Exercise requirements: Omit the pictures and return exactly the stretch of the material below from the line with "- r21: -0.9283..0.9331" through the line with "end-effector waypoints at".

Dataset content:
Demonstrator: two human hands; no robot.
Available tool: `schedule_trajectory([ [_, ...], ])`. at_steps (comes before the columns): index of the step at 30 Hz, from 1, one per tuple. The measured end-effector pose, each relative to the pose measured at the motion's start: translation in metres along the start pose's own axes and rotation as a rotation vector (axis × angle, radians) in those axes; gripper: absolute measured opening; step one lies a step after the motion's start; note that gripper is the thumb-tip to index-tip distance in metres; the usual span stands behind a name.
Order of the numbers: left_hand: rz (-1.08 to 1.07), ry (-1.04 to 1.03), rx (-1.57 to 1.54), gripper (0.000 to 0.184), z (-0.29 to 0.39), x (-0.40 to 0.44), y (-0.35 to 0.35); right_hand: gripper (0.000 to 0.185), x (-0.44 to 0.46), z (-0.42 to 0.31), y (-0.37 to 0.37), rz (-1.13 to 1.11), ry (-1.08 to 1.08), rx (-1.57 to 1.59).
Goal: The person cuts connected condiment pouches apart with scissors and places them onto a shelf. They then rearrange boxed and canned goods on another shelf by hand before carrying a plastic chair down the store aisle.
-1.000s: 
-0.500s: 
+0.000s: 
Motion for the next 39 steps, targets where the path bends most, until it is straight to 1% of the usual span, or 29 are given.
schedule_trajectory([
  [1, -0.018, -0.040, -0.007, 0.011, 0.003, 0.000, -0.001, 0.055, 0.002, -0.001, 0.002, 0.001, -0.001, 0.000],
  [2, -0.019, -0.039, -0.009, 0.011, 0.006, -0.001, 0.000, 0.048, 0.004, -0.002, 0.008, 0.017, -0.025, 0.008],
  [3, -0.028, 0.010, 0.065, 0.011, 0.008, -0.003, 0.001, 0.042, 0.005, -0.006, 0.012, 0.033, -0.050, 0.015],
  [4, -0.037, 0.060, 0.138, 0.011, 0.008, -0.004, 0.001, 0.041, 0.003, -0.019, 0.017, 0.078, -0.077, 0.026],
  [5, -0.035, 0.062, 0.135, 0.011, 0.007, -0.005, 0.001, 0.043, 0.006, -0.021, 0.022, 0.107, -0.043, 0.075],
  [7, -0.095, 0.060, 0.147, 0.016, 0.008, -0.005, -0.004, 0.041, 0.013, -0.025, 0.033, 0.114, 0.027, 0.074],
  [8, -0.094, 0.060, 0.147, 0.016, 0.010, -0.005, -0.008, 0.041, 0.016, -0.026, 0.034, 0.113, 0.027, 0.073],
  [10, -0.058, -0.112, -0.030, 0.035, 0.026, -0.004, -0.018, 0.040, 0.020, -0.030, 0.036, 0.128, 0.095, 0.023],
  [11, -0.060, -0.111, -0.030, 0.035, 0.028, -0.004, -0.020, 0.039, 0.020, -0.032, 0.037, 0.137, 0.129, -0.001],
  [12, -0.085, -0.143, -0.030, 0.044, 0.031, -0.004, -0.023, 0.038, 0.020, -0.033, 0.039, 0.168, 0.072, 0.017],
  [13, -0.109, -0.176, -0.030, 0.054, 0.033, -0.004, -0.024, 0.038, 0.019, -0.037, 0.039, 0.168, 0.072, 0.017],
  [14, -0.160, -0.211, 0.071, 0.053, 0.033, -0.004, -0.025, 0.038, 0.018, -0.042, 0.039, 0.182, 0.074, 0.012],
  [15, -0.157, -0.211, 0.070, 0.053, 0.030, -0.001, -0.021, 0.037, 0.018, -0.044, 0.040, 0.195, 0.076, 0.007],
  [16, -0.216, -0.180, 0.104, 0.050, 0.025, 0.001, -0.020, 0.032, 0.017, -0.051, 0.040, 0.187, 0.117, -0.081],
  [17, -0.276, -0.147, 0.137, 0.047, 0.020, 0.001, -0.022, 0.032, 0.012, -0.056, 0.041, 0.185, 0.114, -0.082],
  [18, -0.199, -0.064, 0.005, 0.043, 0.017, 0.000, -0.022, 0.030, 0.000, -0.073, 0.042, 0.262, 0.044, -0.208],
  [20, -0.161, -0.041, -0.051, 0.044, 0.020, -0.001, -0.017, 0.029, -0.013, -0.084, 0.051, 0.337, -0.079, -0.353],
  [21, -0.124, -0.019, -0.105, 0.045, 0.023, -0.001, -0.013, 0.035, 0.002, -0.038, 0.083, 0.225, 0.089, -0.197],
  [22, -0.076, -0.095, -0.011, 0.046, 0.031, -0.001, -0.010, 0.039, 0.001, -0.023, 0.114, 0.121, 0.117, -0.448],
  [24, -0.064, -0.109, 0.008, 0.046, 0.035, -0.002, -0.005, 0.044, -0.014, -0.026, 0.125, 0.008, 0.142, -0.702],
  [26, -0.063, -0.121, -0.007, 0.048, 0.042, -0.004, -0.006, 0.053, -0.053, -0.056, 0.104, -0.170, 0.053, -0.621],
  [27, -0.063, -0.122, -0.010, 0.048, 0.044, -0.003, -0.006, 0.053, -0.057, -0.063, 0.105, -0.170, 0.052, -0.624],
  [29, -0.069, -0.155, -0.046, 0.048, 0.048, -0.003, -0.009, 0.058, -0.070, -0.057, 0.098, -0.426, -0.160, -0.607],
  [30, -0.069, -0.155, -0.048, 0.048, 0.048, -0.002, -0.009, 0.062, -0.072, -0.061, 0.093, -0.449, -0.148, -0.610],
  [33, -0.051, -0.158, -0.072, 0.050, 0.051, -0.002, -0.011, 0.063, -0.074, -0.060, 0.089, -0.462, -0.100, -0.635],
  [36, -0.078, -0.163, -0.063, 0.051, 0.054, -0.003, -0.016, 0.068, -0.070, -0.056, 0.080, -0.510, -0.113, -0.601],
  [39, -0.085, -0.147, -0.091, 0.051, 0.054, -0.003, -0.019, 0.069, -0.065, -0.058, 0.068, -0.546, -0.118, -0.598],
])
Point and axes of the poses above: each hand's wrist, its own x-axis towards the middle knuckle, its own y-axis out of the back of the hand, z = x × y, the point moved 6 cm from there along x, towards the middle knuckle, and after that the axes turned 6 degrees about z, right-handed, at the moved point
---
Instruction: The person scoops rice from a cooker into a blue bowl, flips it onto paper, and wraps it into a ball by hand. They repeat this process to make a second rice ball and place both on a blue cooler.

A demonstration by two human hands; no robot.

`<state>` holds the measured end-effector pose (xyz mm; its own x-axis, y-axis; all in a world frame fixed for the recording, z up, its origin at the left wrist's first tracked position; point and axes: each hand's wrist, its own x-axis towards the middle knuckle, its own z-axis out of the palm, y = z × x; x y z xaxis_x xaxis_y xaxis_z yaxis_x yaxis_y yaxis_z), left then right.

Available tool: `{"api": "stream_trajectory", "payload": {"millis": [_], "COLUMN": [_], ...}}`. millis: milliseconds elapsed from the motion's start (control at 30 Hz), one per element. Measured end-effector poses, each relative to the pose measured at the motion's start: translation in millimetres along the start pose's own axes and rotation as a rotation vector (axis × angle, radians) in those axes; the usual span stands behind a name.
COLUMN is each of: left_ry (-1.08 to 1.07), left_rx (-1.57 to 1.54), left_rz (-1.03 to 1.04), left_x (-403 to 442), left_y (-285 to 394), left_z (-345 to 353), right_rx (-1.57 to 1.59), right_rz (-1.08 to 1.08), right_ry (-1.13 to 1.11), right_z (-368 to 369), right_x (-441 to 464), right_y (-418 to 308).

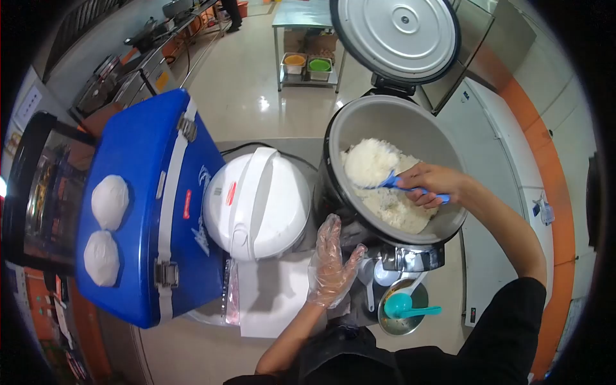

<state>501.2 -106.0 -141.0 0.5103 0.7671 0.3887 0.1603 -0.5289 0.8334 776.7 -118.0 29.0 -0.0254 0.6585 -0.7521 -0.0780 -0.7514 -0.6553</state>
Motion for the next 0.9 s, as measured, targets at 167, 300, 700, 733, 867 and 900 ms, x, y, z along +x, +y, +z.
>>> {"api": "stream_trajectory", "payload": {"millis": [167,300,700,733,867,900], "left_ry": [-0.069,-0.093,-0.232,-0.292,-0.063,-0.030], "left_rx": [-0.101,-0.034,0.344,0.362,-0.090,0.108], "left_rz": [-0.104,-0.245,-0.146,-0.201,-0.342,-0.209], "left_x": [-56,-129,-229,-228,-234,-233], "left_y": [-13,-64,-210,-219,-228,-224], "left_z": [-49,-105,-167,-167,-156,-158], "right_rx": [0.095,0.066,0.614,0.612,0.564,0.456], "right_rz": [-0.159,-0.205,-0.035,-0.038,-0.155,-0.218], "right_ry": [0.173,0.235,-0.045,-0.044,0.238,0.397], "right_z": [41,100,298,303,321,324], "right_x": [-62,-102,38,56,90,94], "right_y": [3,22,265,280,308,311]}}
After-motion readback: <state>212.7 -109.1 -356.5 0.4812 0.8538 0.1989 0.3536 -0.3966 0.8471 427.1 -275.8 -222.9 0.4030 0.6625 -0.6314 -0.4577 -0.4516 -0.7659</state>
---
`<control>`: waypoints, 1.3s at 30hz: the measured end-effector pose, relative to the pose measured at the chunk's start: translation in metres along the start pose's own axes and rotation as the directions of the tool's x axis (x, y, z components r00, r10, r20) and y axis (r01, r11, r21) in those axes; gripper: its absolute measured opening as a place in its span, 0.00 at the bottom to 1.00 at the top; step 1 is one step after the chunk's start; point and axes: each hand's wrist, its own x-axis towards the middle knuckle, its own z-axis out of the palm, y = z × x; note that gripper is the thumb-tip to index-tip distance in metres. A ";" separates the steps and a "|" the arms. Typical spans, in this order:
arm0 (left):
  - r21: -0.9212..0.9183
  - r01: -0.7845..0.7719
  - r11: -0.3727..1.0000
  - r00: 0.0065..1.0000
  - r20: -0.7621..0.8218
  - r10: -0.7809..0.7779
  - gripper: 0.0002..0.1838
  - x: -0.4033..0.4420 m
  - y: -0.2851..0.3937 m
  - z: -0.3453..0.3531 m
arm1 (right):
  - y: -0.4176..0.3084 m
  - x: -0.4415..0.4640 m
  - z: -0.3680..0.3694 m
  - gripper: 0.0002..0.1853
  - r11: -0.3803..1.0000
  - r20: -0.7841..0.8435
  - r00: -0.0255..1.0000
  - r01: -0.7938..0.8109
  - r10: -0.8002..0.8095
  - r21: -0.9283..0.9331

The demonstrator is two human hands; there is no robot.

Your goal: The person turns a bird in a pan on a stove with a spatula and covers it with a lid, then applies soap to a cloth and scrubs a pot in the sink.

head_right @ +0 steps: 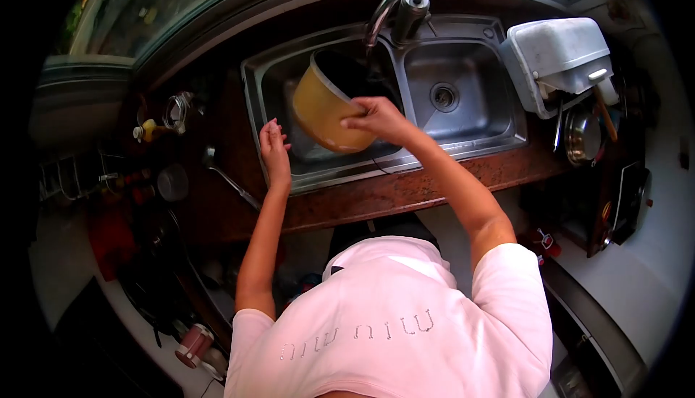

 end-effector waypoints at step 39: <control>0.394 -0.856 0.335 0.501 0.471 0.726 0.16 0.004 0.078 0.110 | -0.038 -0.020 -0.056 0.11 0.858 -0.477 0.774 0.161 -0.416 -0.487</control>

Solution:
  - r21: -0.9283..0.9331

The demonstrator is two human hands; there is no robot.

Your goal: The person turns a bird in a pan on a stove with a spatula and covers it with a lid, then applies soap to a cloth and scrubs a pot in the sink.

head_right @ +0 steps: 

 end-effector waypoints at step 39: <control>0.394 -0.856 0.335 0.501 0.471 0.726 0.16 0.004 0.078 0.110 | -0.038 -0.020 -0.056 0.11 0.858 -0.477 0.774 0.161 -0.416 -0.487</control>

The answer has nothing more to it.